> _Requirement_
Make an exact copy of all the data.

> _Exercise materials_

##############################

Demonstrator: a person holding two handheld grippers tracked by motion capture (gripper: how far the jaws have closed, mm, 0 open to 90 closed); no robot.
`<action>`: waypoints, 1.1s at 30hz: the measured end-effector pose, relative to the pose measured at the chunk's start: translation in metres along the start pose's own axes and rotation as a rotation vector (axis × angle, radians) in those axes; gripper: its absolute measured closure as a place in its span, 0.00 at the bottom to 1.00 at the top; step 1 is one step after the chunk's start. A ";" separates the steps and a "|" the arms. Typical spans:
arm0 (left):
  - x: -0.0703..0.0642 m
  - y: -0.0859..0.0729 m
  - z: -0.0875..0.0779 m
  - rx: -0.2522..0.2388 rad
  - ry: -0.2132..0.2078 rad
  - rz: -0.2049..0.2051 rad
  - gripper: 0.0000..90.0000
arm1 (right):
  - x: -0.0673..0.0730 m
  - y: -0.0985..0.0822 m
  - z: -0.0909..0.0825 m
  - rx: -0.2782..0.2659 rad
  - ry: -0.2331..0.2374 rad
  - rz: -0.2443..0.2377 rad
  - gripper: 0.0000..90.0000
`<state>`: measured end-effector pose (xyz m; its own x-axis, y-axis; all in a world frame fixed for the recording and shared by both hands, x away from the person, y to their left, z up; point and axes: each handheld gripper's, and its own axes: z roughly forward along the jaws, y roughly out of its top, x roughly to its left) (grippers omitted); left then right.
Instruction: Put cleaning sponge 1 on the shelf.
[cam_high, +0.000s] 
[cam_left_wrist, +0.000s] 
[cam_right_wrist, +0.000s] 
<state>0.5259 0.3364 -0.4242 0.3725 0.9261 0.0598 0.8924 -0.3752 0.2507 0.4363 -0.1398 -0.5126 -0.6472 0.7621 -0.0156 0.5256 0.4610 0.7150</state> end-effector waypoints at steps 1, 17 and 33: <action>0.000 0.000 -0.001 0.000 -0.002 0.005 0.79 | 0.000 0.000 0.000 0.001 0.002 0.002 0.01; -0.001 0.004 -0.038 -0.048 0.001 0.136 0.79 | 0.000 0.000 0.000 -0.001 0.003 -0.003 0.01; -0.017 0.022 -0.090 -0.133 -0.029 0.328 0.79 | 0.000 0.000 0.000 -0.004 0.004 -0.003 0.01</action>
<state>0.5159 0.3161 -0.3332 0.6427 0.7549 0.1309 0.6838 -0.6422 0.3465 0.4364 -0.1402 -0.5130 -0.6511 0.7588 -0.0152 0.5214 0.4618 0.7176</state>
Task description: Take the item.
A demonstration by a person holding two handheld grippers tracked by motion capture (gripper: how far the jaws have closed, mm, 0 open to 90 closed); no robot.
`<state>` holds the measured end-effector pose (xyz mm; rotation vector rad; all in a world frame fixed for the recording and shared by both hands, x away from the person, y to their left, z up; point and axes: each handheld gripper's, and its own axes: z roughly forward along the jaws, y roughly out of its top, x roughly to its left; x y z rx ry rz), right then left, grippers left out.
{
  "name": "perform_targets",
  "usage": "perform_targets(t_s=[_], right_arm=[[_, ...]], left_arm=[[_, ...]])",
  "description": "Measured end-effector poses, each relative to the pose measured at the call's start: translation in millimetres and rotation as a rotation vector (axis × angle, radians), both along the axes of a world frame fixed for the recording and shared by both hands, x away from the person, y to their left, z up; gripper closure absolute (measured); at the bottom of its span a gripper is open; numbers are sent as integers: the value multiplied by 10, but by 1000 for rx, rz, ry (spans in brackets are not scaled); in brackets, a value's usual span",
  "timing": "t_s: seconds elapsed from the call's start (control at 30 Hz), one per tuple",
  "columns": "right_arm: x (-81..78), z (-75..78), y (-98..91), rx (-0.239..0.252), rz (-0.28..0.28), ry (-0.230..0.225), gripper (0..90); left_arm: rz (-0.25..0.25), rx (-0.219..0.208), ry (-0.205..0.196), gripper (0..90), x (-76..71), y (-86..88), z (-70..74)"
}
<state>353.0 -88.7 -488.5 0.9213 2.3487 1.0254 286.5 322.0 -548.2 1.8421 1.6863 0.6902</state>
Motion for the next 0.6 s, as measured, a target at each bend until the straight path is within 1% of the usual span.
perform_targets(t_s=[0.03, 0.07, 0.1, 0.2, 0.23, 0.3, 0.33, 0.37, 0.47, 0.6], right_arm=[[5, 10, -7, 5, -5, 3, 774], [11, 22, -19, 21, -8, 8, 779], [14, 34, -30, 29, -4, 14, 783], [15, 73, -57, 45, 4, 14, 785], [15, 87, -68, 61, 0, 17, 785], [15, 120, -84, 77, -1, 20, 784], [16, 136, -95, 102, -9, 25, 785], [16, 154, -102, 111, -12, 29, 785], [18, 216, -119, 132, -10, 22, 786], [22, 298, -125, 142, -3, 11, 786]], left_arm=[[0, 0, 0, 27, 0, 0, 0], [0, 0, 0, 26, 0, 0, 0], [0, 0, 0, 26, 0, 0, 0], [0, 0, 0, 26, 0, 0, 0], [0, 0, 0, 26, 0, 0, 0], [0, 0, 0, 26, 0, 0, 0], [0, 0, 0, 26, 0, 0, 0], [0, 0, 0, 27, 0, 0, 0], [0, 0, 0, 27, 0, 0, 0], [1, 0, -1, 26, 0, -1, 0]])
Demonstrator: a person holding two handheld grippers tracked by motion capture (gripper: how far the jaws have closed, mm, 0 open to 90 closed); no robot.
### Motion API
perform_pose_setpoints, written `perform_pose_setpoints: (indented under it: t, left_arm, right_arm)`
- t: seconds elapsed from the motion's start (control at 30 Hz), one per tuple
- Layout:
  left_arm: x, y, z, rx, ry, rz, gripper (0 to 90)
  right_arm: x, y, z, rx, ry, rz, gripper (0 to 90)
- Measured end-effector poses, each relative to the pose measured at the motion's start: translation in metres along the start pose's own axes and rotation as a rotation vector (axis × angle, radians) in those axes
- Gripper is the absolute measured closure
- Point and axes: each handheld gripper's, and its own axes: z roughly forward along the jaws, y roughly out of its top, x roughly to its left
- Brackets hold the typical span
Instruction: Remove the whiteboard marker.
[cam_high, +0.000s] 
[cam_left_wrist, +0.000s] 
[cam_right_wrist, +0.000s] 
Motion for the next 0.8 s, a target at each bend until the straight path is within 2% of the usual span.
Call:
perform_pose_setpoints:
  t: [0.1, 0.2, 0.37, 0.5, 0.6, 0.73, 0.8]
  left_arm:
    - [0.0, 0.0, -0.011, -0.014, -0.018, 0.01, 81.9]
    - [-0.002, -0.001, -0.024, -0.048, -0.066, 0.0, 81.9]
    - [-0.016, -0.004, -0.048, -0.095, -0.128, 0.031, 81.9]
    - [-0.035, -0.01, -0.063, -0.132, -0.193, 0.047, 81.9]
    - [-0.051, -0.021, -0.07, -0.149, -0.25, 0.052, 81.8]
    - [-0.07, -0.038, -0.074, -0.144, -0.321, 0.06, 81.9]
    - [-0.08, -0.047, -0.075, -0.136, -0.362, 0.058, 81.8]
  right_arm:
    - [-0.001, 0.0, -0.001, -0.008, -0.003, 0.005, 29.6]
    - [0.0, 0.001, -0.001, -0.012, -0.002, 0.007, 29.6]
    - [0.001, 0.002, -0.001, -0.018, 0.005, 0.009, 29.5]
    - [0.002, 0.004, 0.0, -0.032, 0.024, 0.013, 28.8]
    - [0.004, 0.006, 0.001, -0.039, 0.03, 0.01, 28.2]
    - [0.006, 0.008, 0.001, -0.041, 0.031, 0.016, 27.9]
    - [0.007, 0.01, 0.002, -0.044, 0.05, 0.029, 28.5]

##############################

> _Answer space_
Demonstrator: a person holding two handheld grippers tracked by motion capture (gripper: how far the jaws have closed, mm, 0 open to 90 closed); no robot.
`<action>`: waypoints, 1.1s at 30hz: the measured end-effector pose, relative to the pose measured at the chunk's start: translation in metres along the start pose's own axes and rotation as a rotation vector (axis × angle, radians) in those axes; gripper: its absolute measured closure as a place in its span, 0.00 at the bottom to 1.00 at the top; step 1 is one step after the chunk's start. A ";" separates the steps and a "|" the arms. Typical spans:
arm0 (left):
  - x: -0.0703..0.0642 m
  - y: -0.0859..0.0729 m
  - z: -0.0875..0.0779 m
  - rx: -0.2522..0.2388 rad
  - ry: -0.2132..0.2078 rad
  - rz: -0.2049..0.2051 rad
  - gripper: 0.0000..90.0000
arm1 (right):
  - x: -0.0673..0.0730 m
  - y: -0.0985..0.0822 m
  - z: -0.0909..0.0825 m
  - rx: -0.2782..0.2659 rad
  - ry: -0.2331..0.2374 rad
  - rz: -0.2443..0.2377 rad
  - gripper: 0.0000..90.0000
`<state>`: measured end-effector pose (xyz m; its own x-axis, y-axis; all in a world frame fixed for the recording and shared by both hands, x away from the person, y to their left, z up; point and axes: each handheld gripper's, and its own axes: z roughly forward along the jaws, y roughly out of its top, x roughly to its left) (grippers omitted); left then right.
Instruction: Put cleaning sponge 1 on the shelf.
[cam_high, +0.000s] 
[cam_left_wrist, +0.000s] 
[cam_right_wrist, +0.000s] 
<state>0.5259 0.3364 -0.4242 0.3725 0.9261 0.0598 0.8924 -0.3752 0.2507 0.4363 -0.1398 -0.5126 -0.6472 0.7621 -0.0156 0.5256 0.4610 0.7150</state> end-effector waypoints at steps 1, 17 and 33: <action>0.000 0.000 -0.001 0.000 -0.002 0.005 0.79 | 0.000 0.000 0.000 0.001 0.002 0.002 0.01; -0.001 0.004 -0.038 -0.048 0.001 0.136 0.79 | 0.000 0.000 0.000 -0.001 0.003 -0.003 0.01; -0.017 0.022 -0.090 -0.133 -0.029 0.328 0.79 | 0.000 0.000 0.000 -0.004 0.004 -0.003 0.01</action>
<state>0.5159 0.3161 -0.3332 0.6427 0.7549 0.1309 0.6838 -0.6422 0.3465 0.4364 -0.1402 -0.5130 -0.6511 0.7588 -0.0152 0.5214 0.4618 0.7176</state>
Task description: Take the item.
A demonstration by a person holding two handheld grippers tracked by motion capture (gripper: how far the jaws have closed, mm, 0 open to 90 closed); no robot.
`<state>` holds the measured end-effector pose (xyz mm; rotation vector rad; all in a world frame fixed for the recording and shared by both hands, x away from the person, y to their left, z up; point and axes: each handheld gripper's, and its own axes: z roughly forward along the jaws, y roughly out of its top, x roughly to its left; x y z rx ry rz), right then left, grippers left out.
{
  "name": "perform_targets",
  "usage": "perform_targets(t_s=[_], right_arm=[[_, ...]], left_arm=[[_, ...]])",
  "description": "Measured end-effector poses, each relative to the pose measured at the call's start: translation in millimetres and rotation as a rotation vector (axis × angle, radians), both along the axes of a world frame fixed for the recording and shared by both hands, x away from the person, y to their left, z up; gripper closure absolute (measured); at the bottom of its span a gripper is open; numbers are sent as integers: the value multiplied by 10, but by 1000 for rx, rz, ry (spans in brackets are not scaled); in brackets, a value's usual span",
  "timing": "t_s: seconds elapsed from the call's start (control at 30 Hz), one per tuple",
  "columns": "right_arm: x (-81..78), z (-75..78), y (-98..91), rx (-0.239..0.252), rz (-0.28..0.28), ry (-0.230..0.225), gripper (0..90); left_arm: rz (-0.25..0.25), rx (-0.219..0.208), ry (-0.205..0.196), gripper (0..90), x (-76..71), y (-86..88), z (-70..74)"
}
<state>353.0 -88.7 -488.5 0.9213 2.3487 1.0254 286.5 322.0 -548.2 1.8421 1.6863 0.6902</state>
Motion for the next 0.6 s, as measured, a target at each bend until the straight path is within 1% of the usual span.
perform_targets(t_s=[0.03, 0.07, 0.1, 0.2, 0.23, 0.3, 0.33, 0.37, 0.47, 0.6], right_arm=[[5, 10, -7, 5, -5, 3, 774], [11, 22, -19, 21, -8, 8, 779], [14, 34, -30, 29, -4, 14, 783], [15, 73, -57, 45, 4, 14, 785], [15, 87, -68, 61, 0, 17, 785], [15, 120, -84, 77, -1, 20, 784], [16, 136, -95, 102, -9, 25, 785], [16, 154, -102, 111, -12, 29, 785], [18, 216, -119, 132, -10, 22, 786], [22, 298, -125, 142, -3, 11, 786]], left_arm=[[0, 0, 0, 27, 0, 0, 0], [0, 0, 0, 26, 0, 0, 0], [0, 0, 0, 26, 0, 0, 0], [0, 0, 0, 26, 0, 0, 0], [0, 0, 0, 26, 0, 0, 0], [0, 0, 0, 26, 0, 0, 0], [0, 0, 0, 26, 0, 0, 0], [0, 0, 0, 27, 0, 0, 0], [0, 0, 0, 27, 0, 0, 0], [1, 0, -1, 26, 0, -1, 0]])
Demonstrator: a person holding two handheld grippers tracked by motion capture (gripper: how far the jaws have closed, mm, 0 open to 90 closed); no robot.
### Motion API
perform_pose_setpoints, written `perform_pose_setpoints: (indented under it: t, left_arm, right_arm)`
- t: seconds elapsed from the motion's start (control at 30 Hz), one per tuple
- Layout:
  left_arm: x, y, z, rx, ry, rz, gripper (0 to 90)
  right_arm: x, y, z, rx, ry, rz, gripper (0 to 90)
- Measured end-effector poses, each relative to the pose measured at the motion's start: translation in metres along the start pose's own axes and rotation as a rotation vector (axis × angle, radians) in those axes
- Gripper is the absolute measured closure
- Point and axes: each handheld gripper's, and its own axes: z roughly forward along the jaws, y roughly out of its top, x roughly to its left
- Brackets hold the typical span
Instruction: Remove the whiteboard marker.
[cam_high, +0.000s] 
[cam_left_wrist, +0.000s] 
[cam_right_wrist, +0.000s] 
Motion for the next 0.8 s, a target at each bend until the straight path is within 2% of the usual span.
Call:
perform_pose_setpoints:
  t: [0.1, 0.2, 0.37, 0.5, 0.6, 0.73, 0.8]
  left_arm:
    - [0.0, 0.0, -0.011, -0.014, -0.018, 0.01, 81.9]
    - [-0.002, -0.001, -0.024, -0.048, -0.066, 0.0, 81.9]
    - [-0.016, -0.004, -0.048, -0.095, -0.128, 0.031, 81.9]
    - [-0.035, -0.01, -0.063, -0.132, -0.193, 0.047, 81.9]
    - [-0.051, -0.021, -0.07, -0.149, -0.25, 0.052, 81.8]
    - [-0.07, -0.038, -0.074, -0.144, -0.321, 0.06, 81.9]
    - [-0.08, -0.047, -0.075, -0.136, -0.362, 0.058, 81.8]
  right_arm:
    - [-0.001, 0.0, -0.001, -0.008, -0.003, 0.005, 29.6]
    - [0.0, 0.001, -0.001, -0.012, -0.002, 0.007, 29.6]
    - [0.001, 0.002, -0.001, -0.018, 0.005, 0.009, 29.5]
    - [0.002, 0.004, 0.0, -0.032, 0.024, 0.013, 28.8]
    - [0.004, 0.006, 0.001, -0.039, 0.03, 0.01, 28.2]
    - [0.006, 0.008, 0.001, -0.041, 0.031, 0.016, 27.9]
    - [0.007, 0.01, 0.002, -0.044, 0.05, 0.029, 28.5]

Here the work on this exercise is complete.